> **Description of the task**: Search the entries for the word "appreciated". Copy every line where it turns up.
□ □ □
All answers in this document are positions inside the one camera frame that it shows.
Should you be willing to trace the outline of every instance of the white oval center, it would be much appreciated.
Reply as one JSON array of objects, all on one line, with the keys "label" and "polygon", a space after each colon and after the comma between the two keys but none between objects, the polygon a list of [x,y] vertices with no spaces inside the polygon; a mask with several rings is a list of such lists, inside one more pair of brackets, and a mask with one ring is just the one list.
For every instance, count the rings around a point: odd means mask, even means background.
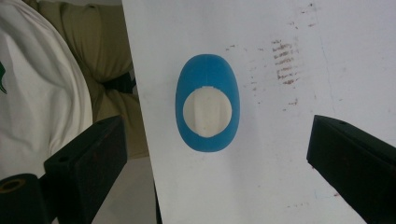
[{"label": "white oval center", "polygon": [[212,137],[224,131],[233,110],[230,100],[220,90],[202,87],[193,91],[183,105],[187,126],[202,137]]}]

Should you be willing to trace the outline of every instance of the white surface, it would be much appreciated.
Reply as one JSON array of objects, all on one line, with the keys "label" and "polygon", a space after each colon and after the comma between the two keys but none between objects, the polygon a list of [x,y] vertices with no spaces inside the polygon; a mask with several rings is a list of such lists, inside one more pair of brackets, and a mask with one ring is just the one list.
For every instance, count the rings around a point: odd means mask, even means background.
[{"label": "white surface", "polygon": [[128,161],[92,223],[156,223],[154,180],[149,158]]},{"label": "white surface", "polygon": [[42,176],[43,162],[92,125],[87,85],[53,26],[22,1],[0,1],[0,179]]},{"label": "white surface", "polygon": [[224,131],[232,114],[230,100],[214,87],[193,91],[183,105],[187,126],[201,137],[212,137]]},{"label": "white surface", "polygon": [[[364,223],[306,162],[315,114],[396,145],[394,1],[123,1],[165,224]],[[194,55],[233,68],[239,130],[190,149],[175,118]]]}]

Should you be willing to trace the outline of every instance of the white paper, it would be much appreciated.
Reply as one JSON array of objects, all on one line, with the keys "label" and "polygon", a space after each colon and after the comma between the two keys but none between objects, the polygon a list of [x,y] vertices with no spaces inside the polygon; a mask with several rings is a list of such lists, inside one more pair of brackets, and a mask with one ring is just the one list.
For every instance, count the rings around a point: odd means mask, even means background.
[{"label": "white paper", "polygon": [[[396,3],[123,1],[163,223],[364,223],[307,163],[314,115],[396,145]],[[232,67],[231,144],[190,149],[175,117],[185,62]]]}]

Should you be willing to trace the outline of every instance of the beige fabric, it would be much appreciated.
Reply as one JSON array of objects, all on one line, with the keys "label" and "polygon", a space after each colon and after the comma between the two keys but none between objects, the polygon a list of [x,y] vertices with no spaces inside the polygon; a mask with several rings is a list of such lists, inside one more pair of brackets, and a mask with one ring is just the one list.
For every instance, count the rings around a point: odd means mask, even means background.
[{"label": "beige fabric", "polygon": [[133,69],[122,6],[25,2],[52,23],[76,57],[90,92],[93,121],[122,115],[129,158],[148,156],[137,97],[101,84]]}]
□ □ □
> **Response for this exercise**:
Should you be willing to trace the outline of every instance of the white oval center, it would be much appreciated.
Should you be willing to trace the outline of every instance of the white surface, it would be much appreciated.
Should you be willing to trace the outline of every instance of the white paper, it would be much appreciated.
Should you be willing to trace the outline of every instance of the beige fabric, it would be much appreciated.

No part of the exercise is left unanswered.